* _Exercise_
Beginning with the line that holds "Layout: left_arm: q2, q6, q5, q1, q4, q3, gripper" and ending with the last line below, repeat each line exactly, leaving any pictures out.
================================
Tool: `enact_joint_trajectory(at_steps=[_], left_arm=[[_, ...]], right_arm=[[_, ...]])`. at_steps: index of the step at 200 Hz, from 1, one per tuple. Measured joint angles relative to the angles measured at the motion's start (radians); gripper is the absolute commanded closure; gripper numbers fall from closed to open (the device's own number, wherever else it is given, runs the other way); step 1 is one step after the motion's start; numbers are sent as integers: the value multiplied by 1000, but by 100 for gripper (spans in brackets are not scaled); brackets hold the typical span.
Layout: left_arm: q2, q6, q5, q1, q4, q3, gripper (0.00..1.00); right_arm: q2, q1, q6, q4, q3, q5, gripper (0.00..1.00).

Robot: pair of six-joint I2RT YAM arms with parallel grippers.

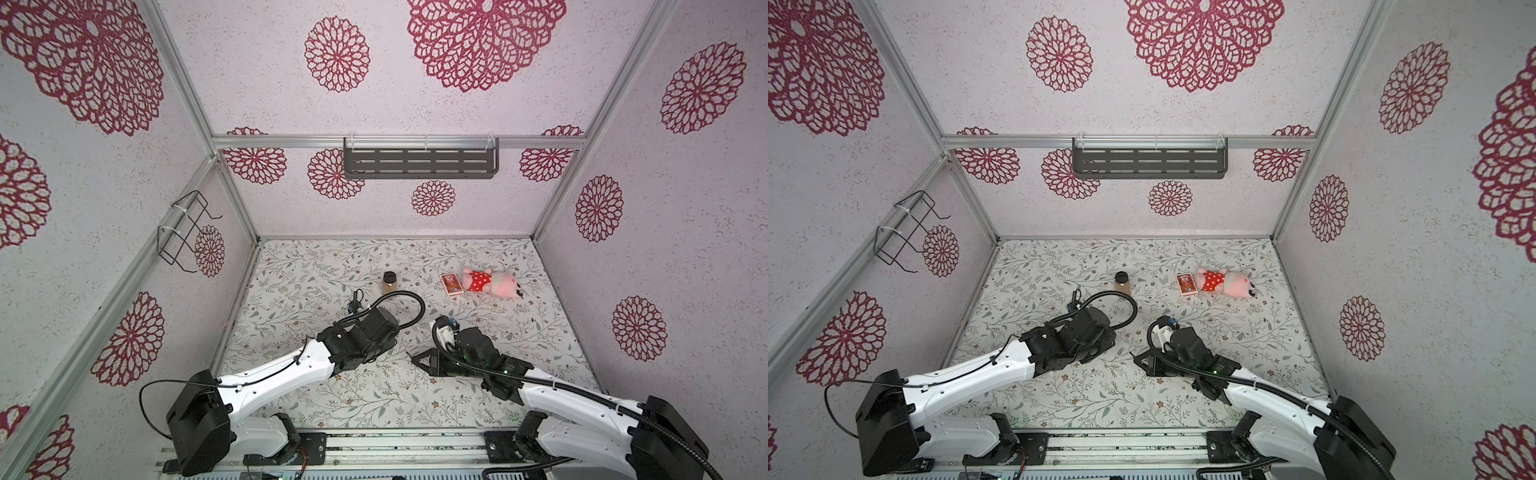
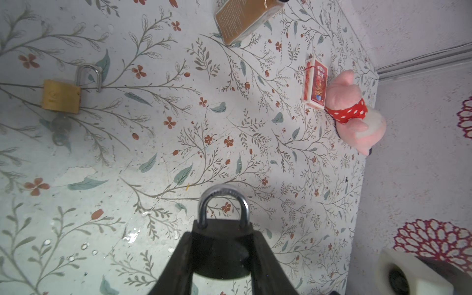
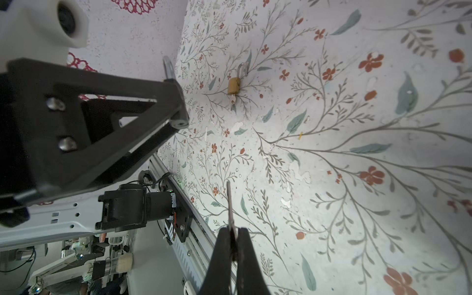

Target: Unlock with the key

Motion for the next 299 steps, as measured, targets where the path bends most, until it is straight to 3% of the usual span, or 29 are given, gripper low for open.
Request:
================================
* _Completed task_
Layout: left_arm: q2, q6, q5, q1, q4, q3, gripper (0.00..1.00); right_arm: q2, q1, q6, q4, q3, q5, gripper (0.00..1.00).

Robot: pair of six-joint I2RT YAM arms with parallel grippers.


Target: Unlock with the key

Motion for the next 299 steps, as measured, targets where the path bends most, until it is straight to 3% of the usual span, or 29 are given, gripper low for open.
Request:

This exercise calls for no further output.